Huberman Lab

Essentials: Supercharge Exercise Performance & Recovery with Cooling

Huberman Lab with Andrew Huberman 2025-03-20

Summary

Andrew Huberman explains how temperature regulation is the most powerful variable for improving physical performance and recovery. He details the three compartments of body temperature regulation — core, periphery, and glabrous skin surfaces (palms, soles of feet, and face) — and how arteriovenous anastomoses (AVAs) in these regions allow rapid heat transfer. Research from Craig Heller's lab at Stanford showed that palmar cooling between sets nearly doubled pull-up output (from 100 to 180 in a session) and significantly extended endurance performance.

The episode covers the mechanism behind exercise fatigue: muscle heating disrupts pyruvate kinase and ATP function, while cardiac drift from elevated body temperature triggers quitting. Huberman provides practical protocols for cooling during workouts using cool (not ice-cold) water on palms, feet, or face, and explains why full-body ice bath immersion after training can block mTOR-mediated muscle growth adaptations. Instead, he recommends targeted glabrous skin cooling for recovery to restore baseline temperature without interfering with hypertrophy signaling.

Key Points

  • Palmar cooling between sets nearly doubled pull-up capacity in Stanford research (100 to 180 pull-ups per session)
  • Three glabrous skin portals — palms, soles of feet, face — are the most effective sites for dumping or absorbing heat due to arteriovenous anastomoses (AVAs)
  • Muscle overheating disrupts pyruvate kinase, shutting down ATP-driven muscle contraction
  • Cardiac drift: heat increases heart rate independent of effort, causing earlier quitting during exercise
  • Cool water (not ice-cold) is optimal — too-cold water causes vasoconstriction and blocks heat transfer through the palms
  • Full-body ice bath after strength training can block mTOR and hypertrophy adaptations — use targeted palmar/plantar cooling instead
  • NSAIDs lower body temperature pharmacologically but carry liver and kidney risks during exercise

Key Moments

Palmar cooling for performance: cool the palms between sets to extend exercise capacity

Glabrous skin on palms, soles, and face has special blood vessels for rapid heat exchange. Cooling palms between sets prevents core overheating, the real limiter of performance, extending work capacity dramatically.

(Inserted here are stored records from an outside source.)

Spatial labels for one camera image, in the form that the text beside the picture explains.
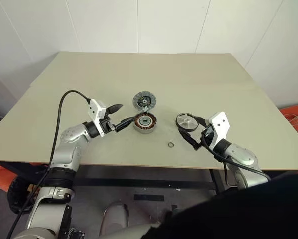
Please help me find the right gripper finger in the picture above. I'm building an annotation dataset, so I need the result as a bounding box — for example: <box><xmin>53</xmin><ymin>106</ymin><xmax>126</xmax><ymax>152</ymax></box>
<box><xmin>177</xmin><ymin>127</ymin><xmax>205</xmax><ymax>151</ymax></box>
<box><xmin>192</xmin><ymin>115</ymin><xmax>207</xmax><ymax>130</ymax></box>

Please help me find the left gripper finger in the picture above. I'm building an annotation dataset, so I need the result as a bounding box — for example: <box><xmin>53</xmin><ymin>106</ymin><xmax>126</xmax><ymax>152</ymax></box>
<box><xmin>114</xmin><ymin>116</ymin><xmax>136</xmax><ymax>133</ymax></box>
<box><xmin>106</xmin><ymin>104</ymin><xmax>125</xmax><ymax>116</ymax></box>

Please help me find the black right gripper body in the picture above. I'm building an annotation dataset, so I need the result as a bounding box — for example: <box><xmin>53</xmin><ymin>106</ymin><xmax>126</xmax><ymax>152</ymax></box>
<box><xmin>201</xmin><ymin>125</ymin><xmax>216</xmax><ymax>149</ymax></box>

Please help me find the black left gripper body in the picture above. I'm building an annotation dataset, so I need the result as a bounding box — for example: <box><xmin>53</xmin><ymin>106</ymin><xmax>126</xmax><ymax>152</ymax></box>
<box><xmin>100</xmin><ymin>117</ymin><xmax>117</xmax><ymax>136</ymax></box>

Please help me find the silver spoked motor rotor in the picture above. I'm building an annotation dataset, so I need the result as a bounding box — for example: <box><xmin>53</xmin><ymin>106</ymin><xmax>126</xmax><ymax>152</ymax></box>
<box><xmin>175</xmin><ymin>112</ymin><xmax>201</xmax><ymax>133</ymax></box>

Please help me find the motor stator with copper windings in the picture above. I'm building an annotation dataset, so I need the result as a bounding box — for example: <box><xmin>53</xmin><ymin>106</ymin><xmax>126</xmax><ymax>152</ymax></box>
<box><xmin>133</xmin><ymin>112</ymin><xmax>157</xmax><ymax>134</ymax></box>

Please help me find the grey round rotor disc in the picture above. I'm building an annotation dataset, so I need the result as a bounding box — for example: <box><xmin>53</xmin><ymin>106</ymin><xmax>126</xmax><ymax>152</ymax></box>
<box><xmin>132</xmin><ymin>91</ymin><xmax>156</xmax><ymax>113</ymax></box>

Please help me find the black floor tape strip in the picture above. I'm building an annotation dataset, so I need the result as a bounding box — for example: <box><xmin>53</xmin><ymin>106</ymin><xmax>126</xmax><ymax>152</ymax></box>
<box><xmin>133</xmin><ymin>194</ymin><xmax>165</xmax><ymax>202</ymax></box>

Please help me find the black blurred fabric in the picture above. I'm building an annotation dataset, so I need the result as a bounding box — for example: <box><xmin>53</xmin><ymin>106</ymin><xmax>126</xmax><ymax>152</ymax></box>
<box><xmin>149</xmin><ymin>169</ymin><xmax>298</xmax><ymax>239</ymax></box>

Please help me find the orange bean bag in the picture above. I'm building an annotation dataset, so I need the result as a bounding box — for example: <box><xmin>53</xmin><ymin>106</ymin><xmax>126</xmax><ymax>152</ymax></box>
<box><xmin>278</xmin><ymin>100</ymin><xmax>298</xmax><ymax>145</ymax></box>
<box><xmin>0</xmin><ymin>160</ymin><xmax>18</xmax><ymax>193</ymax></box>

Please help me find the grey robot left foot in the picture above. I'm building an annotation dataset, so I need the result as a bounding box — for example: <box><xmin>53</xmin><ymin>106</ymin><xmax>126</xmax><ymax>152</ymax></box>
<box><xmin>100</xmin><ymin>201</ymin><xmax>129</xmax><ymax>230</ymax></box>

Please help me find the black fabric bag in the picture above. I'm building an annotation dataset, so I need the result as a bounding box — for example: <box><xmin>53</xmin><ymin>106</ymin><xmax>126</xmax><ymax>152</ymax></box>
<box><xmin>7</xmin><ymin>164</ymin><xmax>50</xmax><ymax>215</ymax></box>

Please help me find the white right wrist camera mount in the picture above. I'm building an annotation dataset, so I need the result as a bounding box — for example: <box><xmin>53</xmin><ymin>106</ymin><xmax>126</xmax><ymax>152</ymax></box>
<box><xmin>208</xmin><ymin>112</ymin><xmax>231</xmax><ymax>150</ymax></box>

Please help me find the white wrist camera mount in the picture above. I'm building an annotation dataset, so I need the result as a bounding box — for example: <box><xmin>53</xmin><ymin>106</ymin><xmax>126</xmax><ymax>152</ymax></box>
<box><xmin>87</xmin><ymin>99</ymin><xmax>108</xmax><ymax>138</ymax></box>
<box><xmin>208</xmin><ymin>112</ymin><xmax>231</xmax><ymax>150</ymax></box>

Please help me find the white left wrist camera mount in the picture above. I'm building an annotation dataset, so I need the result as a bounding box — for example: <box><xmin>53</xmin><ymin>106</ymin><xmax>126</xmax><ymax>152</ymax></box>
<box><xmin>87</xmin><ymin>99</ymin><xmax>108</xmax><ymax>138</ymax></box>

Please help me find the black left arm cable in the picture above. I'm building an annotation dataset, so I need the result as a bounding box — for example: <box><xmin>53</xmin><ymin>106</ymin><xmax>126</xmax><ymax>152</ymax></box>
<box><xmin>5</xmin><ymin>90</ymin><xmax>91</xmax><ymax>239</ymax></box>

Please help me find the black metal table frame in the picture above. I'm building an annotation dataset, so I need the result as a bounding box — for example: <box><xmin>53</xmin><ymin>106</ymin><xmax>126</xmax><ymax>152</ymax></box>
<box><xmin>0</xmin><ymin>161</ymin><xmax>298</xmax><ymax>197</ymax></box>

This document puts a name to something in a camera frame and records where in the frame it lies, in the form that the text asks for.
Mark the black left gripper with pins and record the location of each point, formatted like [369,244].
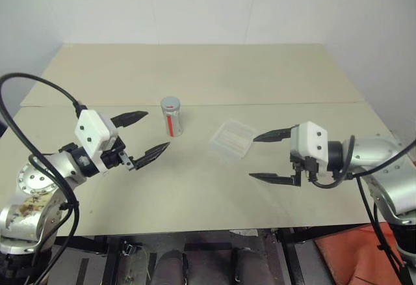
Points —
[112,158]

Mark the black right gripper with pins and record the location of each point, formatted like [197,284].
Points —
[310,166]

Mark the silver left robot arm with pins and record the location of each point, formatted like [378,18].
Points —
[35,181]

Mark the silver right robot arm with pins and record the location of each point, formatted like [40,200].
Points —
[377,155]

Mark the clear bottle with red stripe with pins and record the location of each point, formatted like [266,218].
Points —
[175,125]

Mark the silver bottle cap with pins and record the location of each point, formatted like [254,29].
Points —
[170,102]

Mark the clear plastic container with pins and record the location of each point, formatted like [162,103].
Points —
[232,139]

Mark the dark rounded shape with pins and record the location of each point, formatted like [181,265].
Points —
[248,267]

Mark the orange-red cloth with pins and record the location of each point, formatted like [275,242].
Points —
[351,252]

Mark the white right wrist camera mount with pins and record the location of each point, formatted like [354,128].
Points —
[310,142]

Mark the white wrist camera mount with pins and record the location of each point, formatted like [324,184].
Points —
[310,142]
[91,129]

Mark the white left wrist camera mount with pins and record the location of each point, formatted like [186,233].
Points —
[91,129]

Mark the black table frame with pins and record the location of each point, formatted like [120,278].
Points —
[292,252]

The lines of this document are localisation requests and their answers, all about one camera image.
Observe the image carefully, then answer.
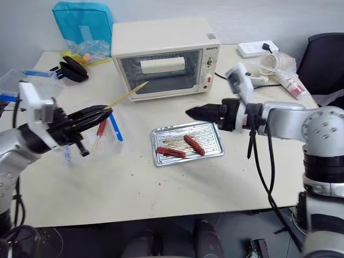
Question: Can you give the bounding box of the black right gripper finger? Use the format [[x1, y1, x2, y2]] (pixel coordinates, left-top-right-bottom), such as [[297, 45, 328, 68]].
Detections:
[[188, 111, 224, 123], [185, 103, 223, 114]]

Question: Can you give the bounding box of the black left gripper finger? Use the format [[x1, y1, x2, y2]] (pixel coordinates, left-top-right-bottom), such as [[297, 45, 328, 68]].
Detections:
[[67, 104, 113, 120], [69, 112, 112, 133]]

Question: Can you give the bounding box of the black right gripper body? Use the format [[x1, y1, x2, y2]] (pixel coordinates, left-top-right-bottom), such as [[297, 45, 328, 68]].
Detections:
[[214, 97, 242, 132]]

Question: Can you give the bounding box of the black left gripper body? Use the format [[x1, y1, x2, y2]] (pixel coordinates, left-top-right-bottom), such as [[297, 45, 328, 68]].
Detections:
[[46, 106, 91, 158]]

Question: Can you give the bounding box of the bare wooden skewer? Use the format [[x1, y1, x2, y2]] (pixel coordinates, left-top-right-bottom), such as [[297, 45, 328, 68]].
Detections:
[[104, 81, 149, 111]]

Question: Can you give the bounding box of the red sausage on skewer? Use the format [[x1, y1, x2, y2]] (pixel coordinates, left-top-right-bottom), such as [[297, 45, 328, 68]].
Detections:
[[92, 119, 108, 156]]

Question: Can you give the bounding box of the red grilled sausage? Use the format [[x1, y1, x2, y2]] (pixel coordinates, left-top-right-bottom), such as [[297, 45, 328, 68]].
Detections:
[[183, 134, 206, 156], [156, 146, 187, 160]]

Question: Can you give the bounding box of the silver ribbed metal tray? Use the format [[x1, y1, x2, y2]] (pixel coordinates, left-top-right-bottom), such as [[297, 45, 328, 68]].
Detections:
[[150, 120, 225, 168]]

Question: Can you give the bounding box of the clear plastic cup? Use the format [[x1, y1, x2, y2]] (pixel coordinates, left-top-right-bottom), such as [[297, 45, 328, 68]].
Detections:
[[259, 52, 297, 75]]

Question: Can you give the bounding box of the clear box with blue clips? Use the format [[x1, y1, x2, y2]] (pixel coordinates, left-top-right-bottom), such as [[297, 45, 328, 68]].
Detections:
[[63, 111, 125, 162], [0, 68, 66, 104]]

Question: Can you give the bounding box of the yellow thin stick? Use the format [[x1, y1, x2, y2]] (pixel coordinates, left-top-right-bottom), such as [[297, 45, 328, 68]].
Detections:
[[80, 58, 113, 68]]

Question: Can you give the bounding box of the white power strip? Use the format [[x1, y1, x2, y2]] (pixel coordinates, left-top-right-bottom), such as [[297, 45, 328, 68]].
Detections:
[[236, 40, 280, 59]]

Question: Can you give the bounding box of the clear plastic bag with tube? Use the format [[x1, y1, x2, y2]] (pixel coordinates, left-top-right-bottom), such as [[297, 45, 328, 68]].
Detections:
[[276, 69, 307, 99]]

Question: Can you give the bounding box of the cream toaster oven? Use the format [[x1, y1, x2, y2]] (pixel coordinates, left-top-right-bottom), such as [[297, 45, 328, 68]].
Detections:
[[110, 18, 221, 103]]

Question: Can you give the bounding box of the blue bag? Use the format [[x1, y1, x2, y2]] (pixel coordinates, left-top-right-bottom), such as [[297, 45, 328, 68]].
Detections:
[[52, 1, 114, 53]]

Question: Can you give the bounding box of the black office chair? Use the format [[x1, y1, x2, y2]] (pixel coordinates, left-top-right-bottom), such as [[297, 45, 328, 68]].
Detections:
[[295, 32, 344, 109]]

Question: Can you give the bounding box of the dark rounded shape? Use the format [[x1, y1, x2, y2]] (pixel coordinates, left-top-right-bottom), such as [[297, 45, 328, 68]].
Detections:
[[192, 219, 225, 258]]

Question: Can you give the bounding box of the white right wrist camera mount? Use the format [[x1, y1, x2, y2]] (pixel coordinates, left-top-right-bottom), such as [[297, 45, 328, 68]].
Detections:
[[225, 62, 255, 134]]

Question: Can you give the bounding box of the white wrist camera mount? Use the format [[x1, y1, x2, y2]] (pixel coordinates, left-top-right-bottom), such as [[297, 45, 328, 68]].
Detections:
[[18, 81, 58, 130], [225, 62, 255, 134]]

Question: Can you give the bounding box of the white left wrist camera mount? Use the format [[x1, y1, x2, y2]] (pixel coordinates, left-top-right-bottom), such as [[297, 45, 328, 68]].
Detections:
[[18, 81, 58, 130]]

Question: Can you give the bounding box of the black oven power cable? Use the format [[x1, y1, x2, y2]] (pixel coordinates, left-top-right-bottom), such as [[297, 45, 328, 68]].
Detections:
[[214, 71, 282, 89]]

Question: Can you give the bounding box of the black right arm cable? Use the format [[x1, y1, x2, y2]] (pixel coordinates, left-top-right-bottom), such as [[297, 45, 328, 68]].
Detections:
[[246, 118, 306, 252]]

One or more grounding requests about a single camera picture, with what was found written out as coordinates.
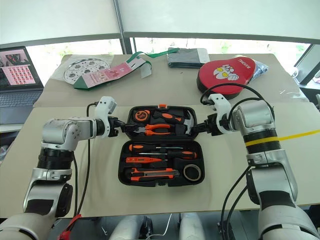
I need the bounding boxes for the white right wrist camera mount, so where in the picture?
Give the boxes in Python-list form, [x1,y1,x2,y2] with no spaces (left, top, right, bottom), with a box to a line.
[208,93,237,135]

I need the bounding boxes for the orange black utility knife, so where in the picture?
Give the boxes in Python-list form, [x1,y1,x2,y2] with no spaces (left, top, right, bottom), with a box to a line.
[129,167,181,182]

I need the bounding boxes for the round metal steamer plate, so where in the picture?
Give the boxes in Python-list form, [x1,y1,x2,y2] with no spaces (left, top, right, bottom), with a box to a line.
[63,57,111,85]

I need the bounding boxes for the grey rounded shape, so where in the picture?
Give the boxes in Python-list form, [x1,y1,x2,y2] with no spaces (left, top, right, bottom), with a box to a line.
[178,212,207,240]
[109,215,154,240]

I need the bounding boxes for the orange black handled screwdriver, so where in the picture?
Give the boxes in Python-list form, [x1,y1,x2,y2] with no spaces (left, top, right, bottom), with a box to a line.
[128,143,184,154]
[138,149,197,161]

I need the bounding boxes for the orange handled pliers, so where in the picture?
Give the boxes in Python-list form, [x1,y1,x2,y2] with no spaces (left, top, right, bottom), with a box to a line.
[136,123,174,137]

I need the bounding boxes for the black electrical tape roll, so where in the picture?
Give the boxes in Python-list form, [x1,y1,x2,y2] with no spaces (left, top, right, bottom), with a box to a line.
[182,163,203,182]

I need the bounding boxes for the claw hammer orange black handle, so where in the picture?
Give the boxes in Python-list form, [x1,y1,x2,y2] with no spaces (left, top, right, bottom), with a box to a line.
[153,110,196,135]

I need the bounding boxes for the dark grey laptop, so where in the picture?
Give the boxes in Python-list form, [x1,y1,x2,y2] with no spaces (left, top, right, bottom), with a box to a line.
[0,46,45,126]

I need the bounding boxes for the blue patterned bag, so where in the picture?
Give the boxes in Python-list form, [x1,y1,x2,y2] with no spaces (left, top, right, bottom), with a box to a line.
[250,62,270,82]

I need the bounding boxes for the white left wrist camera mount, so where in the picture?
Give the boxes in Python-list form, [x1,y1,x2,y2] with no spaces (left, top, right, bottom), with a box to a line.
[95,95,118,138]

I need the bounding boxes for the orange voltage tester pen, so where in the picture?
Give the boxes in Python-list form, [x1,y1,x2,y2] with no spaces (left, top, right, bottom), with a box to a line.
[125,156,164,165]

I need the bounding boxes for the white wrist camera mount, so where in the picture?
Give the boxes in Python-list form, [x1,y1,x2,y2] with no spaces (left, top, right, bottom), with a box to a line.
[208,93,237,135]
[95,95,118,138]

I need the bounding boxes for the clear plastic bag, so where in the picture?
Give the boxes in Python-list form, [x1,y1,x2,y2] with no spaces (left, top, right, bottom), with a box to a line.
[49,54,115,87]

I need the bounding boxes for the black device under table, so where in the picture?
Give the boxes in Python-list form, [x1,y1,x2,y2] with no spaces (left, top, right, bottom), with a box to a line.
[216,219,231,240]

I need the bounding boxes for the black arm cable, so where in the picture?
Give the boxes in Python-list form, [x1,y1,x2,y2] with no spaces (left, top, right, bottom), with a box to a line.
[71,100,101,221]
[199,84,267,240]

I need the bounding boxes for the black tool case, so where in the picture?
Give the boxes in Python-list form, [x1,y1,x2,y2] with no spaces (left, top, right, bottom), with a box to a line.
[117,103,206,188]

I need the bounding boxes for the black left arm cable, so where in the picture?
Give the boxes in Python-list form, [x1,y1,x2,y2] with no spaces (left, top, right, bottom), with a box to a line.
[71,100,101,221]

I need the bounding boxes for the dark grey folded cloth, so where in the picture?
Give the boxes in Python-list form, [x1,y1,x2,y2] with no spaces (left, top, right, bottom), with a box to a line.
[167,47,211,69]

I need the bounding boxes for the pink green paper bag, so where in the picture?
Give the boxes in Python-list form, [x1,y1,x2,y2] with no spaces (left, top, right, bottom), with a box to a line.
[72,47,181,91]

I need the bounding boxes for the thin white cable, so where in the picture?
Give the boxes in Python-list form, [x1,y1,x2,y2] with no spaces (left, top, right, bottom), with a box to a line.
[146,212,174,237]

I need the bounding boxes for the yellow tape strip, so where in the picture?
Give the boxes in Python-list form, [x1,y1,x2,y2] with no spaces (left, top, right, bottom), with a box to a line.
[275,129,320,142]

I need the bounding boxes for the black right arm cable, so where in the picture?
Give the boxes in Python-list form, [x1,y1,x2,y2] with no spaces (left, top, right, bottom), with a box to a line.
[199,84,267,240]

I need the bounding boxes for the white side desk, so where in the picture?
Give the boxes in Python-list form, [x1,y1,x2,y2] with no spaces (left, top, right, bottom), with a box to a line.
[0,123,25,134]

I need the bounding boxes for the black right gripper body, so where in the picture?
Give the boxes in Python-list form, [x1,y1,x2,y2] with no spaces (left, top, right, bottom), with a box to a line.
[204,113,222,137]

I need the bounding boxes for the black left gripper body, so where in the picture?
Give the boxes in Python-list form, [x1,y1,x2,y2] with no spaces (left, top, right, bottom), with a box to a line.
[107,115,125,138]

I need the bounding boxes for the red tape on cable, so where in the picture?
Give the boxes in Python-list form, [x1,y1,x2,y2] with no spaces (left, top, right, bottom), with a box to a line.
[59,213,83,240]

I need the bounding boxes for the orange black tape measure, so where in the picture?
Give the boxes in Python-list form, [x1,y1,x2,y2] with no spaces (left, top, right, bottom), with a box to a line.
[133,109,149,123]

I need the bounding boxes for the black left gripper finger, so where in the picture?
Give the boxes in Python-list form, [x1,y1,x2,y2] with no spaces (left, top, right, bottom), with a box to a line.
[119,121,138,131]
[122,128,141,137]

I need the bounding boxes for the red cartoon punching pad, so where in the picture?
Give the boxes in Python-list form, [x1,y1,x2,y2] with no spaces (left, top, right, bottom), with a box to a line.
[196,58,257,101]

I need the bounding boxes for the grey window frame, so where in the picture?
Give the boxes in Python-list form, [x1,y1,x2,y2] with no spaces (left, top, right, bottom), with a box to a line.
[0,0,320,55]

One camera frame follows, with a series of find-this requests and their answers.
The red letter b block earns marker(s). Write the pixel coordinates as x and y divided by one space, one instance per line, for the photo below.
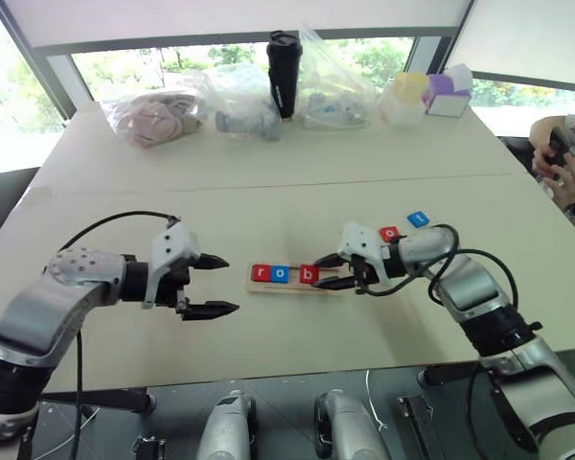
308 274

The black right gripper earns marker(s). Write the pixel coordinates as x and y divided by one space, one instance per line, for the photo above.
366 275

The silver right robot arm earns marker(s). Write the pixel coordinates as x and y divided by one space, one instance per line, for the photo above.
469 282

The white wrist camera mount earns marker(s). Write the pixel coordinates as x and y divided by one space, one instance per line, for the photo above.
361 242
170 244

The black travel tumbler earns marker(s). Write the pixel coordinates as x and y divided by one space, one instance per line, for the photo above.
283 76

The plastic bag with pink items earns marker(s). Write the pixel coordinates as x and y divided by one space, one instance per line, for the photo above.
153 117

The person's white shirt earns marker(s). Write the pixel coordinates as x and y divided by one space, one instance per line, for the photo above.
572 127

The white roller blind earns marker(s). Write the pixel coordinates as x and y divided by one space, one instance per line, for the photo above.
220 16

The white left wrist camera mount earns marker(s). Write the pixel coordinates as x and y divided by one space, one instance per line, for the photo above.
170 244

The black metal floor stand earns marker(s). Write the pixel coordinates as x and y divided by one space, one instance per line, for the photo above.
419 426

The yellow and white plastic container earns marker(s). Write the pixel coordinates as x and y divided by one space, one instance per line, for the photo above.
405 98

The purple and white tissue box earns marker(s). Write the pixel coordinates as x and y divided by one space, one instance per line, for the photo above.
448 96

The black handheld device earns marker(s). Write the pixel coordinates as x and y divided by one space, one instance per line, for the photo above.
559 146

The black office chair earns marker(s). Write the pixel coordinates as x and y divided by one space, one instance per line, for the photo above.
5 191

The red letter r block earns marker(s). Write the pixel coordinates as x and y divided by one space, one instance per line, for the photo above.
260 273

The person's right hand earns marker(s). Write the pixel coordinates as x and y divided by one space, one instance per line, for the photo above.
540 163

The person's left hand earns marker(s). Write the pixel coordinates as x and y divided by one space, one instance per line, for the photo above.
572 184

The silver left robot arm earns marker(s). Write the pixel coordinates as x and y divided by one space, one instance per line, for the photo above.
38 306

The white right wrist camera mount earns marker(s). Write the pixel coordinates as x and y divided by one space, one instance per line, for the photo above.
361 242

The silver rounded robot leg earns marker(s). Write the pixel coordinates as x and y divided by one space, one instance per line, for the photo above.
227 426
347 426

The red letter o block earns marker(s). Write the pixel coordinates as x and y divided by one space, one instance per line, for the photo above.
390 233

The blue letter o block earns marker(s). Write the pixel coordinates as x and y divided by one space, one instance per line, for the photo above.
279 274

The plastic bag with grey items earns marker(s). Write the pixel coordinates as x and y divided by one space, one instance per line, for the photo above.
249 105

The black table bracket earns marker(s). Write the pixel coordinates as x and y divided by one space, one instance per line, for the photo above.
110 400
448 374

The clear plastic bag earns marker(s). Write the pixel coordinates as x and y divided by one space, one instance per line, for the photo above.
335 91

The wooden letter tray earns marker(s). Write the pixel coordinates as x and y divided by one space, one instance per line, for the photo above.
292 287

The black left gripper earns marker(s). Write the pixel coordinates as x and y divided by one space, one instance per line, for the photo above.
170 290

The blue letter t block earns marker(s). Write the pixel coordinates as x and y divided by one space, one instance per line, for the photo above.
418 219

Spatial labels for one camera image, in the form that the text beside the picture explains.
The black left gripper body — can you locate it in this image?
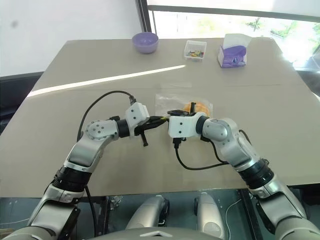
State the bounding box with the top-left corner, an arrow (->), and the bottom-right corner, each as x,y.
133,122 -> 151,148

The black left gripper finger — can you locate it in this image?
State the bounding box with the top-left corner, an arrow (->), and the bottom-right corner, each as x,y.
143,120 -> 166,132
146,115 -> 169,124

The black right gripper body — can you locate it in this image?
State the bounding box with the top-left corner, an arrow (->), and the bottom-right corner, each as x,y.
186,101 -> 198,118

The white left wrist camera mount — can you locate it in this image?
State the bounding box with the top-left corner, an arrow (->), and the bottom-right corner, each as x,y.
124,101 -> 151,138

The silver robot leg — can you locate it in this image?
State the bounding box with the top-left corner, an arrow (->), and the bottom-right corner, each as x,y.
194,191 -> 223,235
125,194 -> 171,231

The round golden bread bun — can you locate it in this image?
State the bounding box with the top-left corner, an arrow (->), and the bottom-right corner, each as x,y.
183,100 -> 210,117

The black hanging body cable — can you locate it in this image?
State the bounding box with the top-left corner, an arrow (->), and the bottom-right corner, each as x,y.
84,184 -> 98,237

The silver left robot leg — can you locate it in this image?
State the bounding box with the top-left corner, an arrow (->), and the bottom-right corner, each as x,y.
125,194 -> 171,231

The grey robot torso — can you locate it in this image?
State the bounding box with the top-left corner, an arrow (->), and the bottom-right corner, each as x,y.
86,225 -> 225,240

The purple and white tissue box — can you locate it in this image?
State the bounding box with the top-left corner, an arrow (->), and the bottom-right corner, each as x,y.
216,33 -> 253,69

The purple bowl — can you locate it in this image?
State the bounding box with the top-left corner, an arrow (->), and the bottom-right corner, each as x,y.
131,32 -> 160,55

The clear yellow-zip plastic bag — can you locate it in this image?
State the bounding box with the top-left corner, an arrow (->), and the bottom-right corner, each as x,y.
154,92 -> 215,123

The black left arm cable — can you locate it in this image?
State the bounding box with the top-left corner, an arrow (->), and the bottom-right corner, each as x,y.
76,90 -> 138,142

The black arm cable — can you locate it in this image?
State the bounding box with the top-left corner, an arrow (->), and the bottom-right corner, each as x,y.
171,136 -> 230,171
76,90 -> 138,142

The clear box of colourful clips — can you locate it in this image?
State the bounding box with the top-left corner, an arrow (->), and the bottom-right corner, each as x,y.
183,39 -> 208,62

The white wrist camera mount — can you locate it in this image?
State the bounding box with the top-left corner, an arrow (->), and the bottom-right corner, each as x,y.
167,112 -> 202,139
124,101 -> 151,138

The dark window frame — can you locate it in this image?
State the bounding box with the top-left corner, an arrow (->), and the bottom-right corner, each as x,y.
136,0 -> 320,35

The silver right robot leg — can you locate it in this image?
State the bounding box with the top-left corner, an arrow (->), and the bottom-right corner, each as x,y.
194,191 -> 223,235

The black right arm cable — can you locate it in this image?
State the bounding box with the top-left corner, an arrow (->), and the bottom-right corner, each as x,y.
171,136 -> 230,171

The black table leg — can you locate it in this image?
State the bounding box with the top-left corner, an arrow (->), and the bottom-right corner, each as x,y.
237,188 -> 265,240

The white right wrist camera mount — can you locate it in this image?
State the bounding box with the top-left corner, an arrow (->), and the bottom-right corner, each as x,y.
167,112 -> 202,139

"What's special about those areas of your body and the glabrous skin is that the arrangement of vasculature of blood vessels, capillaries, and arteries that serve those regions is very different."

Why cooling the core before exercise backfires -- cool the palms instead

Ice baths before training cool the core and clamp down the vascular system, reducing performance. Instead, cool the palms to extract heat without shutting down blood flow to muscles.

"If it's a very hot day and you're going to train, getting into an ice bath first, sure, it will cool the core, but it will also clamp down the blood vessels."